*Directions for this task*. Repeat the records below verbatim and include no pictures.

▶

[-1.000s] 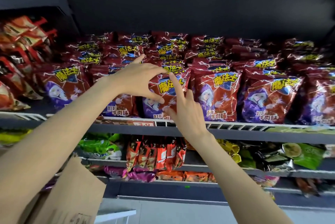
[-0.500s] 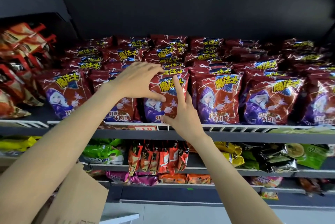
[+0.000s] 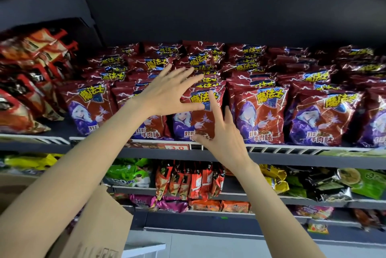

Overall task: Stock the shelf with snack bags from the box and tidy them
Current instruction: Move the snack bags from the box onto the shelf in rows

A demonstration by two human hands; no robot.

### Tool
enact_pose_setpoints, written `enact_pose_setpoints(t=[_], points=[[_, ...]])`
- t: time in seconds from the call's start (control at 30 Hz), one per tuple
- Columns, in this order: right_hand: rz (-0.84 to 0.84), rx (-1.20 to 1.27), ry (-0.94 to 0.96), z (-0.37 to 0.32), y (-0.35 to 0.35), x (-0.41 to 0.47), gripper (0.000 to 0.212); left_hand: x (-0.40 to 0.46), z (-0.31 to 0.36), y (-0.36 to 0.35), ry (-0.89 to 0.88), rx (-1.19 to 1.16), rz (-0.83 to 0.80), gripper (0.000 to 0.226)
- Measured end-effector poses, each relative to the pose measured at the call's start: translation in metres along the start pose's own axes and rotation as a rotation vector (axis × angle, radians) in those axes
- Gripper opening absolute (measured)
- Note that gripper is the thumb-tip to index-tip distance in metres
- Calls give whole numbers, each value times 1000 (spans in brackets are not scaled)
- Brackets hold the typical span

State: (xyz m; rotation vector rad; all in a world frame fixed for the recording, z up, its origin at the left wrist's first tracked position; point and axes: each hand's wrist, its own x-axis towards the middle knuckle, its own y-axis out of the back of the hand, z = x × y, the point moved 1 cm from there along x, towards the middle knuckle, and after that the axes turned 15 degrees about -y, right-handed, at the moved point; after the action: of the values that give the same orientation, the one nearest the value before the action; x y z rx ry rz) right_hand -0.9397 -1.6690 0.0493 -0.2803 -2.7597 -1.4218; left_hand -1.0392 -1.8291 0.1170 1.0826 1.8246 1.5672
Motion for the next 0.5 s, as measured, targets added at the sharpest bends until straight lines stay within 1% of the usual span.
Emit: enact_pose_setpoints(t=[0.03,0.07,0.13,0.2,0.23,0.27,0.3,0.33,0.4,0.43,0.5], points=[[-13,-18,0,0,6,-5,98,-1,3,4,-15,10,63,87],[12,-39,15,0,13,-11,92,-3,6,8,-33,14,138,79],[191,-63,101,-3,27,-21,75,-14,16,16,-49,14,326,60],[385,1,236,-10,38,-27,54,-35,26,23,-36,35,568,40],[425,65,313,-15,39,-28,43,-50,30,25,-18,43,687,30],[421,132,392,-21,37,-28,34,-68,35,26,16,49,784,24],[388,190,472,-28,34,-27,27,-88,39,26,68,62,850,23],[345,232,542,-38,28,-27,23,-111,43,26,133,80,878,25],[234,304,674,-61,12,-31,19,-162,54,26,284,108,847,32],[166,337,737,-74,3,-35,19,-189,62,26,371,108,796,33],[1,373,841,-100,-16,-46,19,-243,80,29,588,42,598,32]])
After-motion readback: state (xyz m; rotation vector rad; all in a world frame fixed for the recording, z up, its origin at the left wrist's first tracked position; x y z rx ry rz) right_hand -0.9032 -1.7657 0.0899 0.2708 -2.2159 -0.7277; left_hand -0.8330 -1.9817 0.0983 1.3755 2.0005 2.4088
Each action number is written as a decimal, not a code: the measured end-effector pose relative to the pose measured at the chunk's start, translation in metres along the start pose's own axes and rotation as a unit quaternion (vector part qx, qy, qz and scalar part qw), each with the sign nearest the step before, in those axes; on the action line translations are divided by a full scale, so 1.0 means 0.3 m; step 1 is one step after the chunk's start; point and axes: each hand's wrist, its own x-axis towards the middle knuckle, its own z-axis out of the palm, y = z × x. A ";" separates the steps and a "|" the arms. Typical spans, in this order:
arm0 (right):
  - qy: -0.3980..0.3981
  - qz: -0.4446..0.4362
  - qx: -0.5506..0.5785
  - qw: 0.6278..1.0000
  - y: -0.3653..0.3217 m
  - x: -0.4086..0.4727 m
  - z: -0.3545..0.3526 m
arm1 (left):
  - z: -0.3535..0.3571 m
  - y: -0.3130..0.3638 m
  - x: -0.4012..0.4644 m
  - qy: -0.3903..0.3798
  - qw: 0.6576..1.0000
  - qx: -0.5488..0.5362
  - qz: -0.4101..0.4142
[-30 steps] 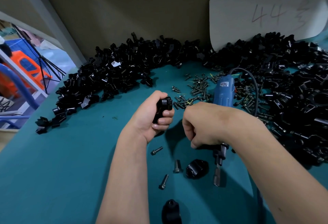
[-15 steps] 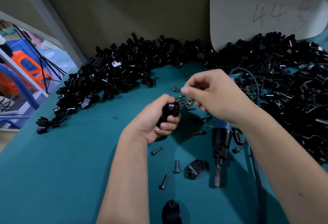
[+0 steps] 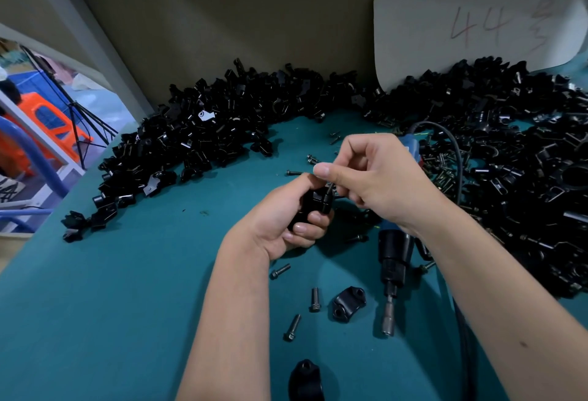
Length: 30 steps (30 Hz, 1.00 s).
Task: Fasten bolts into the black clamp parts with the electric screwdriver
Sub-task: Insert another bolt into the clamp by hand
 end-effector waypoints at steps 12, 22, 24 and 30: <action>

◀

*Solved problem*.
[-1.000s] 
[-0.500s] 
[+0.000s] 

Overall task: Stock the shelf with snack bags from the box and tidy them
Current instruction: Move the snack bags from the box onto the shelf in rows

A demonstration by two human hands; no robot.

### Tool
enact_pose_setpoints, written `enact_pose_setpoints(t=[_], points=[[_, ...]])`
- t: time in seconds from the call's start (control at 30 Hz), one per tuple
- Columns, in this order: right_hand: rz (-0.84 to 0.84), rx (-1.20 to 1.27), ry (-0.94 to 0.96), z (-0.37 to 0.32), y (-0.35 to 0.35), x (-0.41 to 0.47), gripper (0.000 to 0.212); left_hand: x (-0.40 to 0.46), z (-0.31 to 0.36), y (-0.36 to 0.35), ry (-0.89 to 0.88), rx (-1.19 to 1.16), rz (-0.83 to 0.80), gripper (0.000 to 0.226)
- Measured end-effector poses, each relative to the pose measured at the call's start: translation in metres along the start pose's own axes and rotation as a rotation vector (axis × angle, radians) in those axes
- Gripper opening absolute (measured)
- Note that gripper is the thumb-tip to index-tip distance in metres
- Calls give whole numbers, each value times 1000 (spans in brackets are not scaled)
- Brackets hold the typical span

State: (xyz m; rotation vector rad; all in a world frame fixed for the recording, z up, its origin at the left wrist's first tracked position; point and axes: each hand's wrist, its own x-axis towards the middle knuckle, its own y-axis out of the back of the hand, z = x × y, the point moved 1 cm from there along x, towards the middle knuckle, and after that the axes turned 15 degrees about -y, right-handed, at the moved point; after the action: of the values that give the same orientation, the one nearest the value before the action; x y z rx ry rz) right_hand -0.9397 -1.6690 0.0493 -0.2803 -2.7597 -1.4218; left_hand -1.0392 -1.8291 0.1170 1.0826 1.8246 1.5672
Motion for the next 0.5 s, as measured, targets added at the sharpest bends until straight lines stay within 1% of the usual span.
Emit: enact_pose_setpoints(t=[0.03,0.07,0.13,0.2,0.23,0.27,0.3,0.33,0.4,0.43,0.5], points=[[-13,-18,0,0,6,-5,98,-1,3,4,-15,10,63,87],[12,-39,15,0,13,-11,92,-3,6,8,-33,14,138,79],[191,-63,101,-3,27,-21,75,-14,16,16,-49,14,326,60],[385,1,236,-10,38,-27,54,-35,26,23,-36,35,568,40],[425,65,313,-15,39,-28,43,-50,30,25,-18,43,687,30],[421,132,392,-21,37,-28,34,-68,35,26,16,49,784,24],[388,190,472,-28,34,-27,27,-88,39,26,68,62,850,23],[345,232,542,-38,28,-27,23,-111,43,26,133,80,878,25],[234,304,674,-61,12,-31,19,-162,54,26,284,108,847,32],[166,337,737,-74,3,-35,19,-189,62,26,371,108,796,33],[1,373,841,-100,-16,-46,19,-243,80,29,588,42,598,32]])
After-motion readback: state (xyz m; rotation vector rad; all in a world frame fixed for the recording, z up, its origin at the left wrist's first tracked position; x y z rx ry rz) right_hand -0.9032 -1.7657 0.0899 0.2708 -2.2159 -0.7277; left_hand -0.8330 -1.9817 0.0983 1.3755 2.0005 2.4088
Each action number is written as a decimal, not a code: the measured end-effector pose relative to the pose measured at the chunk's start, translation in metres along the start pose's own axes and rotation as a unit quaternion (vector part qx, qy, qz and scalar part qw), each with the sign nearest the step before, in those axes; on the action line translations are divided by a full scale, so 1.0 means 0.3 m; step 1 is one step after the chunk's start; point and axes: each hand's wrist, its own x-axis towards the middle knuckle, its own z-axis out of the palm, y = z × x. A ";" separates the steps and a "|" the arms. Typical spans, in this order:
arm0 (right):
  - qy: -0.3980..0.3981
  - qz: -0.4446..0.4362
  - qx: -0.5506..0.5785
  - qw: 0.6278..1.0000
  - y: -0.3653..0.3217 m
  - x: -0.4086..0.4727 m
  - z: -0.3545..0.3526 m
arm1 (left):
  - z: -0.3535..0.3571 m
  - y: -0.3130..0.3638 m
  - x: -0.4012..0.4644 m
  - qy: -0.3903..0.3798
  - qw: 0.6576..1.0000
  - qx: -0.5488..0.5362
  - qz: -0.4101..0.4142
[-30 steps] 
[-15 steps] 
[+0 steps] 
Length: 30 steps (30 Hz, 1.00 s).
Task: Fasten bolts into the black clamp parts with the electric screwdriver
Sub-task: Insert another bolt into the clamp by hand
 end-effector waypoints at steps 12, 22, 24 and 30: <action>

The answer was given in full.